At their best, group-level pitches allow holding companies to be more efficient and leverage more of their talent to address a broader range of challenges. In some circumstances, however, models like this can create account staffing issues. To avoid staffing issues, many large clients ask for custom-designed teams composed of fully-dedicated staff.

According to Forrester principal analyst Jay Pattisall, Mediabrands’ integrated offering might include Reprise Digital’s precision media skills, the tech and data capabilities inside Acxiom and Kinesso. It may also include Mediahub’s creative media approach.

Mediahub announced just last week it’s officially joined IPG Mediabrands, having previously operated separately from the group. It is unclear how much the Geico review influenced that business change, although the brand stands to benefit from it.

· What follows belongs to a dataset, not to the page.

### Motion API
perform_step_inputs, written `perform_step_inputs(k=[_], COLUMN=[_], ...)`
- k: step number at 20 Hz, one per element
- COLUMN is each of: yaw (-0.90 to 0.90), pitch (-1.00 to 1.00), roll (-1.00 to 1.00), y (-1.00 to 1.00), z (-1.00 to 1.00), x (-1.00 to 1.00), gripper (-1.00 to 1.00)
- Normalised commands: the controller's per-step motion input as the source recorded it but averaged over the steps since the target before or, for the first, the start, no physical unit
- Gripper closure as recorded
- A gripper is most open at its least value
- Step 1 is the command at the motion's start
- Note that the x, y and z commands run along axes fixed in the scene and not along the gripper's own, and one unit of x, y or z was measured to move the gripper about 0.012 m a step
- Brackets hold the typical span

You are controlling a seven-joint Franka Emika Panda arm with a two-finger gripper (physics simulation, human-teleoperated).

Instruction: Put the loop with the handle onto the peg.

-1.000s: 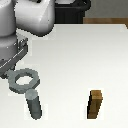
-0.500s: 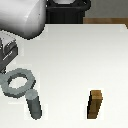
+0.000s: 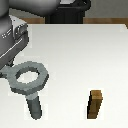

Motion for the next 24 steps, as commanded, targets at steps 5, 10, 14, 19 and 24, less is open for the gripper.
perform_step_inputs(k=[5,10,14,19,24], yaw=[0.0,0.0,0.0,0.0,0.0], pitch=[0.0,0.0,0.0,0.0,0.0], roll=[0.0,0.0,0.0,0.0,0.0], y=[-0.4,0.0,0.25,0.0,0.0], z=[-0.03,-0.6,-0.25,0.0,-0.4], x=[0.0,0.0,0.0,0.2,0.0], gripper=[1.0,1.0,1.0,1.0,1.0])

“What this illustrates is media is increasingly a holding company proposition because of the level of integration required to coordinate all the required components to execute audience-first media management today,” Pattisall said.

With Mediabrands’ appointment, the insurance brand is consolidating more of its marketing budget with IPG. Its creative agency of record is the IPG subsidiary, The Martin Agency.

“We’re honored to extend our long-standing relationship as their creative partner and excited that we’ll now have the opportunity to bring to bear a range of media and precision capabilities on their behalf,” Krakowsky added.